◆ REQUIREMENT: Find every line in the records that holds the string "with". Copy each one.

◆ RECORD EXTRACTS:
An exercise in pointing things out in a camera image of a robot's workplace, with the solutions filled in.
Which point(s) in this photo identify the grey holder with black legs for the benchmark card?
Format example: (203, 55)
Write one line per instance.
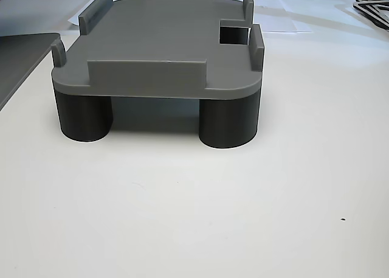
(158, 31)

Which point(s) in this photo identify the grey flat tray plate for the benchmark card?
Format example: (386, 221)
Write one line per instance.
(21, 68)

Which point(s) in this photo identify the black triangular frame piece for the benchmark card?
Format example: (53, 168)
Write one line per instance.
(372, 15)

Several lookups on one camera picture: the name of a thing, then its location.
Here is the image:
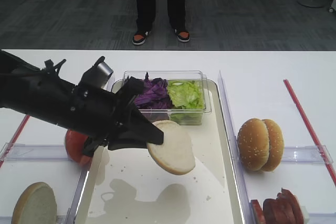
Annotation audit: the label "person in black trousers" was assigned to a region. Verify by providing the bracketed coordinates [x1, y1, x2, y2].
[129, 0, 191, 47]

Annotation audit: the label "right upper clear cross divider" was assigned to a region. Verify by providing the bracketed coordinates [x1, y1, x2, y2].
[281, 145, 333, 165]

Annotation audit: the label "rear tomato slice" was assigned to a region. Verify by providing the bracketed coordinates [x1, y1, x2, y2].
[79, 155, 92, 167]

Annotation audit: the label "left red tape strip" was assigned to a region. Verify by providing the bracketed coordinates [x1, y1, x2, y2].
[0, 115, 30, 167]

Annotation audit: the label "thin bottom bun half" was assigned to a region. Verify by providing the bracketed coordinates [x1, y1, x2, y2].
[147, 120, 196, 175]

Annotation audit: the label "right clear long divider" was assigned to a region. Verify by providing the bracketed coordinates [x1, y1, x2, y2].
[217, 71, 255, 224]

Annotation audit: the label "tomato slice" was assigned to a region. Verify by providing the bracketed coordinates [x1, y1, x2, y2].
[65, 130, 88, 163]
[79, 155, 92, 167]

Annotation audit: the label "large bottom bun half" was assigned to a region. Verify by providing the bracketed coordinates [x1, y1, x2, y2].
[11, 182, 57, 224]

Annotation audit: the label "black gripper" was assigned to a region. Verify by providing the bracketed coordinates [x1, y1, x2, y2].
[57, 56, 164, 156]

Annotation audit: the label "red tape strip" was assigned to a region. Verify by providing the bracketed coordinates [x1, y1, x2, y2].
[283, 79, 335, 184]
[0, 115, 30, 167]

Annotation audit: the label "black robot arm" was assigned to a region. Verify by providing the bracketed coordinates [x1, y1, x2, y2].
[1, 51, 164, 157]

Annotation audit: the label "right red tape strip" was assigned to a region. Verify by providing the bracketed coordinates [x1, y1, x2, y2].
[283, 79, 335, 184]

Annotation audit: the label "brown meat patties stack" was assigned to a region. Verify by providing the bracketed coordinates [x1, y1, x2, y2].
[263, 188, 305, 224]

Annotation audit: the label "left upper clear cross divider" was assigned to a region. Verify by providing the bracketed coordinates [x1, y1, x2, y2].
[1, 143, 70, 162]

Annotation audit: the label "red bacon slice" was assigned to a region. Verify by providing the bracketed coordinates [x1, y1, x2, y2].
[250, 199, 266, 224]

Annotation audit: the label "left sesame bun top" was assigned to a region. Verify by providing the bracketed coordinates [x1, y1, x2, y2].
[237, 118, 269, 171]

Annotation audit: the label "sesame bun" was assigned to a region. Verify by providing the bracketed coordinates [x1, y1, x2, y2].
[261, 119, 284, 172]
[237, 118, 269, 171]

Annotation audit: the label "clear plastic salad container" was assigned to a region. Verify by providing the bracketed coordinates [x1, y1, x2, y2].
[122, 70, 212, 125]

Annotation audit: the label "left clear long divider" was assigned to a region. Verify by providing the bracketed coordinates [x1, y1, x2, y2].
[63, 147, 105, 224]

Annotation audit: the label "clear long divider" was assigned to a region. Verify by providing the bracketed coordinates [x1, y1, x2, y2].
[217, 71, 255, 224]
[63, 147, 105, 224]

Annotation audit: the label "metal serving tray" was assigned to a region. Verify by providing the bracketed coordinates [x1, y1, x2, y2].
[75, 81, 244, 223]

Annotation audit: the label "purple cabbage shreds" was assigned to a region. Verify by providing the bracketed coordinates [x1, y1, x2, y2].
[134, 72, 173, 122]

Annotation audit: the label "front tomato slice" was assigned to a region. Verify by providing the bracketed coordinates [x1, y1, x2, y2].
[65, 130, 88, 163]

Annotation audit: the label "clear cross divider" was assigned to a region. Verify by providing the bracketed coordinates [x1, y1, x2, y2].
[1, 143, 70, 162]
[281, 145, 333, 165]

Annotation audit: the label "white cheese block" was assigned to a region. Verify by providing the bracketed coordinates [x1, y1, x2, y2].
[300, 205, 310, 224]

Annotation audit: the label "green lettuce leaves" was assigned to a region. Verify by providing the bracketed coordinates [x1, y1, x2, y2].
[167, 80, 205, 125]

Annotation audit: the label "right sesame bun top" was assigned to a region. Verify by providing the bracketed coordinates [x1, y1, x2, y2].
[261, 119, 284, 172]

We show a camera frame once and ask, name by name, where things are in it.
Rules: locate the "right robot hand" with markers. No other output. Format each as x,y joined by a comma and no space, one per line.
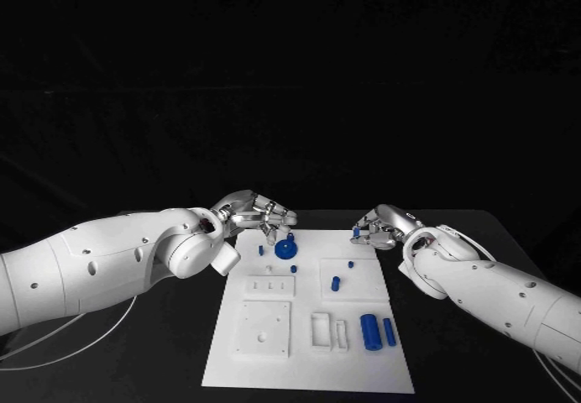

◆ EXERCISE OUTPUT:
An exercise in pointing things out in a camera image of a robot's workplace, with the solutions filled in.
Which point(s) in this photo identify the grey holder with black legs for the benchmark card?
Rules: locate the "right robot hand" with markers. No other output. Format each as x,y joined by a comma and no space, one per line.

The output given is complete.